Taipei, Jan. 4 (CNA) Lithuanian President Gitanas Nausėda said Tuesday that his country's decision to allow the opening of a Taiwan representative office there under the name "Taiwanese" was a mistake that has led to a series of retaliatory measures from China.

Speaking during a radio interview, Nausėda said there was nothing wrong with agreeing to the establishment of the office in the capital Vilnius last November, but the problem was the official name -- The Taiwanese Representative Office in Lithuania.

"The name of the office became a key factor that now has a very strong impact on our relations with China," he said said in the interview on Lithuanian Radio and Television (LRT). "I believe the name was the spark, and now we have to deal with the consequences."
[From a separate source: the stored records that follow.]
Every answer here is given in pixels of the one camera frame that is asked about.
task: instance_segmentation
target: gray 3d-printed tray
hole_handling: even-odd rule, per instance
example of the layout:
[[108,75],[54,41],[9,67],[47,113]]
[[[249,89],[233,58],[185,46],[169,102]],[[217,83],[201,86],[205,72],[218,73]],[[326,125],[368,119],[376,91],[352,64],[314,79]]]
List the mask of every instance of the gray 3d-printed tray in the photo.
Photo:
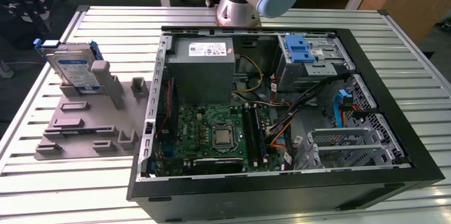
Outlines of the gray 3d-printed tray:
[[142,78],[120,84],[121,109],[114,108],[108,95],[61,96],[35,148],[35,160],[133,153],[142,134],[149,85]]

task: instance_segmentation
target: aluminum table
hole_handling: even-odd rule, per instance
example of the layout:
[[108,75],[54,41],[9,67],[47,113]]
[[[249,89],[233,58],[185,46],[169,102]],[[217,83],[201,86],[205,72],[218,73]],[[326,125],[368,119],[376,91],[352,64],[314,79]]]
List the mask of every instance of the aluminum table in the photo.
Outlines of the aluminum table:
[[[212,26],[213,15],[208,8],[92,6],[75,12],[61,41],[94,40],[120,80],[136,76],[149,80],[160,27]],[[261,18],[261,24],[350,29],[446,178],[365,210],[213,223],[449,223],[451,87],[390,17],[376,11],[290,10],[280,18]],[[61,95],[58,84],[46,64],[0,141],[0,219],[5,223],[152,223],[125,200],[132,156],[34,160]]]

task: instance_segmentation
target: green circuit board
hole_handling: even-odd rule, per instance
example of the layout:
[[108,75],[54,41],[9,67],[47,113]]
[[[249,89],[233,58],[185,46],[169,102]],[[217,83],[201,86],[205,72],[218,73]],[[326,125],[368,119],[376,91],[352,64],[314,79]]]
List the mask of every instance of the green circuit board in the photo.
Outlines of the green circuit board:
[[[260,124],[269,125],[268,108],[257,109]],[[214,129],[232,128],[232,146],[217,149],[213,144]],[[246,162],[245,136],[242,133],[241,106],[182,106],[178,109],[174,158],[236,157],[244,160],[244,172],[278,170],[277,154],[269,154],[268,162],[253,167]]]

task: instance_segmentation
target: orange wire
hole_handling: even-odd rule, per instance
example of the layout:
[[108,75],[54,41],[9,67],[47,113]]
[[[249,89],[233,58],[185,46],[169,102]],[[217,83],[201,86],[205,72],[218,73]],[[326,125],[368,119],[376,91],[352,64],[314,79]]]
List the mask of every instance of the orange wire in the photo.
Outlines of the orange wire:
[[280,130],[280,132],[277,133],[277,135],[273,137],[273,139],[272,139],[272,141],[270,141],[270,144],[269,144],[270,147],[274,146],[274,141],[277,140],[278,136],[282,134],[284,130],[286,130],[286,128],[288,128],[288,126],[289,126],[289,124],[290,124],[292,121],[293,121],[293,120],[290,119],[289,122],[288,122],[288,124],[285,124],[285,126],[281,128],[281,130]]

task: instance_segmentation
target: red wire
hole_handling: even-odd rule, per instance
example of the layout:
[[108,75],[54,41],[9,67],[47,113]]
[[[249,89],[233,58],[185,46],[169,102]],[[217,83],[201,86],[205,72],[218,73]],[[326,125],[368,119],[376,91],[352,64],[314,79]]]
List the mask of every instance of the red wire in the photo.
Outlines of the red wire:
[[160,130],[157,131],[156,135],[160,134],[162,127],[164,127],[164,124],[166,123],[166,120],[168,120],[168,117],[169,117],[169,112],[170,112],[169,90],[170,90],[170,80],[168,81],[168,92],[166,92],[166,115],[164,117],[162,124],[161,124]]
[[340,117],[341,117],[341,125],[344,127],[344,112],[342,111],[340,111]]

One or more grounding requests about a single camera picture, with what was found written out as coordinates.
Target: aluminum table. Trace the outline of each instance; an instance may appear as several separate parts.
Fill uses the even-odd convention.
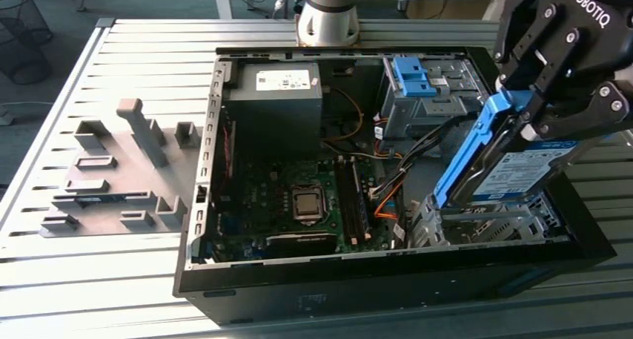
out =
[[[368,46],[491,48],[496,32],[485,22],[363,22]],[[632,338],[629,132],[608,139],[569,170],[619,257],[508,300],[220,328],[171,295],[179,233],[40,237],[48,200],[75,158],[71,132],[79,120],[112,112],[119,98],[131,95],[144,100],[144,112],[162,125],[204,118],[216,48],[291,46],[294,37],[292,22],[100,21],[0,203],[0,338],[254,333],[267,333],[258,338]]]

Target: wastebasket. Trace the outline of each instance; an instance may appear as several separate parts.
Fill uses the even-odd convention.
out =
[[[52,32],[34,0],[0,0],[0,19],[18,20],[39,45],[51,41]]]
[[[32,31],[20,20],[2,17],[0,71],[16,85],[38,83],[47,79],[52,72]]]

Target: expansion slot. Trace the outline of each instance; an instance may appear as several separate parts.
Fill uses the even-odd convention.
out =
[[[353,157],[351,159],[340,157],[336,160],[335,175],[345,241],[351,245],[359,245],[371,239],[371,234],[365,197]]]

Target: motherboard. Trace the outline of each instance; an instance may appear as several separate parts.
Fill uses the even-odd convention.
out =
[[[239,194],[218,217],[216,260],[242,261],[389,248],[391,220],[375,219],[368,158],[247,162]]]

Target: floor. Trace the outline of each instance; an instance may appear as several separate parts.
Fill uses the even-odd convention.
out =
[[[247,2],[232,0],[236,19],[264,19],[275,0]],[[36,0],[38,7],[55,33],[43,51],[54,66],[52,76],[35,85],[18,86],[0,74],[0,104],[55,102],[67,76],[102,17],[122,19],[218,19],[214,0],[87,0],[87,11],[76,12],[79,0]],[[359,3],[361,19],[403,19],[396,1],[365,0]],[[15,117],[11,126],[0,127],[0,197],[14,179],[32,140],[48,114],[46,104],[6,105]]]

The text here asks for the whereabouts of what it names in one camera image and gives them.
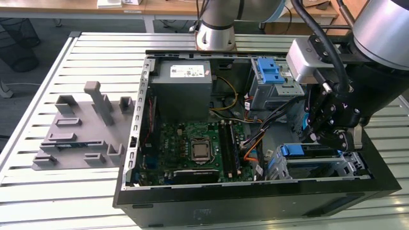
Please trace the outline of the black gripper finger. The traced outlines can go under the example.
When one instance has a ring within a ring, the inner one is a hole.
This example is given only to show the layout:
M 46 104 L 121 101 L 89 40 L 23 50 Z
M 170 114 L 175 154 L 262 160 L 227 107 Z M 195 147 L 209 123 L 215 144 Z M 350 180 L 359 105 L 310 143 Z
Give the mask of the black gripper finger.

Lithuania and Taiwan can set up reciprocal representative offices, even though they do not have diplomatic relations, but Lithuania has come under unusual pressure since the opening of the Taiwan office, Nausėda said.

"Unconventional measures have started to be taken against Lithuania, and we have to be very active and signal very clearly to the EU that this is an attack, a kind of pressure on one of the EU countries," according to a transcript of the interview published on LRT's website.

Asked to comment, Taiwan's Ministry of Foreign Affairs (MOFA) spokeswoman Joanne Ou (歐江安) told CNA that the ministry had noted President Nausėda remarks in the interview but did not wish to comment on the foreign policy of another country.

Taiwan will continue to support Lithuania amid the pressure it has encountered from China on all fronts simply because it allowed the opening of the representative office under the name "Taiwanese," she added.

Taiwan's representative offices in other countries with which it does not have official diplomatic relations usually use "Taipei" in their official names.

Beijing, which claims that Taiwan and mainland China are part of the same country, has sought to impose a cost on Lithuania for its decision, which it sees as implying Taiwan's formal independence.

China's recent retaliatory actions have included recalling its ambassador to Lithuania and expelling the Lithuanian ambassador from Beijing, as well as suspending direct freight train services to the Baltic state and banning Lithuanian products from entering the Chinese market.